I also rode that train all the way from New Orleans to Chicago and back probably 30 times, again always with my scanner listening to the Crew's conversations among themselves and with the Dispatcher.
If there were no passengers interested in our explanations about the passing scenery, or when it would get too dark to see, we Trails And Rails folks would hang out in the Crew quarters with the Conductor and Assistant Conductor. Over time, I spent a lot of time with them, and we became friendly. After all, we slept in the same Motel and ate Supper at the same restaurant.
I say all that to tell you that in all my time on the train, where by the way I carried a Scanner and could hear all the conversations between the Crew, I never once heard a Conductor giving the Engineer any kind of orders or commands about the speed or other operation of the train.
I often heard the Engineer talking to the Dispatcher, and there would be notices of speed restrictions due to track work or some other problems.
But never did I hear the Conductor telling the Engineer anything of the sort.
Again, I don't question the legality of the Conductor being in control of the train, but I never heard any kind of directions given to the Engineer.
Just my personal observations, for what it's worth.
I'M NOT ALLOWED TO RUN THE TRAIN
THE WHISTLE I CAN'T BLOW
I'M NOT ALLOWED TO SAY HOW FAR THE RAILROAD TRAIN CAN GO
I'M NOT ALLOWED TO BLOW OFF STEAM
OR EVEN RING THE BELL
BUT LET THE DAMNED THING JUMP THE TRACK
AND SEE WHO CATCHES HELL
(:^) ( ; ^ )
G.R. Cheshire - Please understand, not to make light of this thread you started, short of the families, friends and loved ones of the injured and deceased of this terrible disaster, there's no one feels more compassion than me,.....harold
Harold forgot the title of his ditty, it's "Conductor's Lament"

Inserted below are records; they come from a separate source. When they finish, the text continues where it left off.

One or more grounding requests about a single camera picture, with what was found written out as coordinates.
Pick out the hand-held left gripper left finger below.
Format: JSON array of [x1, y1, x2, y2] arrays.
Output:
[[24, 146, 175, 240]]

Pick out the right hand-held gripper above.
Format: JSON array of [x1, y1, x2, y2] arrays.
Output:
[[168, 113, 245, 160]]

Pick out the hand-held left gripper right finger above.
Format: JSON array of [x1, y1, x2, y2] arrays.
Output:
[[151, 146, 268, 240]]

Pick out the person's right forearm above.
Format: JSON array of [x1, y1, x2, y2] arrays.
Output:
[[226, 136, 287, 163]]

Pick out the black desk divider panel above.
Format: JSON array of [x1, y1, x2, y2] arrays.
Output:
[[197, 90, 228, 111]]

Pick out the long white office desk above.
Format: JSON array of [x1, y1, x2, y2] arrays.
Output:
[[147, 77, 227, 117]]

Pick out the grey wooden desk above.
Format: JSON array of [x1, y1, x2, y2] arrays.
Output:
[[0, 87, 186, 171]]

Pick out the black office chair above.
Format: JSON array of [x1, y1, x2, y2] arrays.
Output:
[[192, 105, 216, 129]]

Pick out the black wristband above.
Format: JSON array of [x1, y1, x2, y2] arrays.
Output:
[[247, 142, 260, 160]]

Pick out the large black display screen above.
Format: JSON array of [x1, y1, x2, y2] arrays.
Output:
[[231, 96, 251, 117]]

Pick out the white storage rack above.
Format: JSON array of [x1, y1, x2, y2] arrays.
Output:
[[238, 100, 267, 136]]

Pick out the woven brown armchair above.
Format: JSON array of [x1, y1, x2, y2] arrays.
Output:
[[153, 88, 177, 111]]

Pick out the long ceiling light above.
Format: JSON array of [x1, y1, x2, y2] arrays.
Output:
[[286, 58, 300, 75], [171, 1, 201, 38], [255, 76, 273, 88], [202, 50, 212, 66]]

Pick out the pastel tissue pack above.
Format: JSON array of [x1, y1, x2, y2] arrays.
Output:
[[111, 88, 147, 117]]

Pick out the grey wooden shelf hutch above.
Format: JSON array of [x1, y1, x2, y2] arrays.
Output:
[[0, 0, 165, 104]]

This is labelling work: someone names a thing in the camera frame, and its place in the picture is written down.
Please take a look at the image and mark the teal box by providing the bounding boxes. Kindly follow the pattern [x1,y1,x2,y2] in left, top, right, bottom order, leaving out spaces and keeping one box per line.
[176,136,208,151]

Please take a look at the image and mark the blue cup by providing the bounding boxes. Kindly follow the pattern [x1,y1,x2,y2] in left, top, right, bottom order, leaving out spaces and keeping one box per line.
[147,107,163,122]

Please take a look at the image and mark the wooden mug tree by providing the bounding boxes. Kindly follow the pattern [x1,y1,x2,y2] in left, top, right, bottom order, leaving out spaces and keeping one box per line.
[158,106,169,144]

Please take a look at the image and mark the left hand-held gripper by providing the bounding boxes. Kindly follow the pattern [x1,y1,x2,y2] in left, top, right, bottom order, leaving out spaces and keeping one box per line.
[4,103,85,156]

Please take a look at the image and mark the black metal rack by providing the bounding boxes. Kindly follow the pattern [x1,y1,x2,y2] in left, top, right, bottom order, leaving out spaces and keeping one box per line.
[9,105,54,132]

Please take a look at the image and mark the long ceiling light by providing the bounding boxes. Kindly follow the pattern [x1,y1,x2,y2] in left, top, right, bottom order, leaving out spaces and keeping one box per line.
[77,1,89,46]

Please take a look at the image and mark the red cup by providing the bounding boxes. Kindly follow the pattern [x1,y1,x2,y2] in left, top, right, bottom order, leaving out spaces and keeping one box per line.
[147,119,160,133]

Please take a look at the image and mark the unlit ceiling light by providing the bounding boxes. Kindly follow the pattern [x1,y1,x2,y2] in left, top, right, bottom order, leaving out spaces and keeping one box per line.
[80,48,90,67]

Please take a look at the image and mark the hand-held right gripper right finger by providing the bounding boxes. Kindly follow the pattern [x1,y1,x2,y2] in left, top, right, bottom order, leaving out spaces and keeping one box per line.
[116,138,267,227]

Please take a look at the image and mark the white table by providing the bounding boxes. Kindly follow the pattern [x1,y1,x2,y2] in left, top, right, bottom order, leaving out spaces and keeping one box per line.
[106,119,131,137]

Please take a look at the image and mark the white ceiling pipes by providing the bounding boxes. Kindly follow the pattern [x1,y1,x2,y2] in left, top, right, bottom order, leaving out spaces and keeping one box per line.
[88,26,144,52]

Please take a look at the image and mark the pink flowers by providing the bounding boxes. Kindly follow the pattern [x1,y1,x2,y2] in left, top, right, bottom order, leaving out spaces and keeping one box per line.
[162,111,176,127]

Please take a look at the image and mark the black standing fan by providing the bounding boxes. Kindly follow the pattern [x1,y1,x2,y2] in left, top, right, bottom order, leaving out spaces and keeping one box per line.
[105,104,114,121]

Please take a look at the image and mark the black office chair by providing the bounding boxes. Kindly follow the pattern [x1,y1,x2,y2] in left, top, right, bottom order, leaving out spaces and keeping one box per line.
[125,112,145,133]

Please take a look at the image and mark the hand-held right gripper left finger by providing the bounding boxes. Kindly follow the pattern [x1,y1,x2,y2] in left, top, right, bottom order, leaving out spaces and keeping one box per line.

I just read where the two deaths on board the train were major folks in the Rail Passenger Association; a national group that promotes rail travel.
I didn't forget the title David,....I was hoping that someone else would remember the title and write about it. I thought that if I included the title when I quoted that famous little RR poem, somebody would think that I just made it up to fit the subtle point that I was trying to make with that verse! You sort of "played right into my hands" David,.......heh,heh,heh,.......thanks for the help,......harold
P.S. I grew up in a railroad family in the Chicago area and I learned "The Conductor's Lament" from my Dad (an I.H.B. switchman) when I was a little kid! And Grandpa was a $ooLine engineer so I guess it's no wonder I ended up spending 34 years on the railroad!
The Amtrak engineer might have been “ distracted “ by an employee - in - training present with him at the time of the crash.
Another forum thread that shows a lot of “true colors”...
Seems to be quite a few authorities on a subject they know very little about...
In today's world, you, most likely, will never hear a verbal command from the conductor to the engineer unless it's an emergency or conditions change drastically. It's all written on paper with plenty of copies available. All the legal disputes about he said/she said are avoided. So the conductor presents the engineer with a written "order of the day" so to speak.
Today, the engineer usually has more latitude in the operation, but that is also based on the individual conductor and railroad.
Peter, Your post brought this song from Arlo Guthrie to mind.
The City Of New Orleans
Strange: the news reports now say the person in the locomotive that may have distracted the engineer was wait for it .....The Conductor!
Maybe he was distracted by the Conductor passing him a note that said "Slow the @#$% down!"
I am LMAO right now...
This thread has been quite entertaining.
"The train engineer involved in the Amtrak crash near Seattle remarked six seconds before the derailment that the train was going too fast and then appeared to apply brakes, federal investigators said Friday."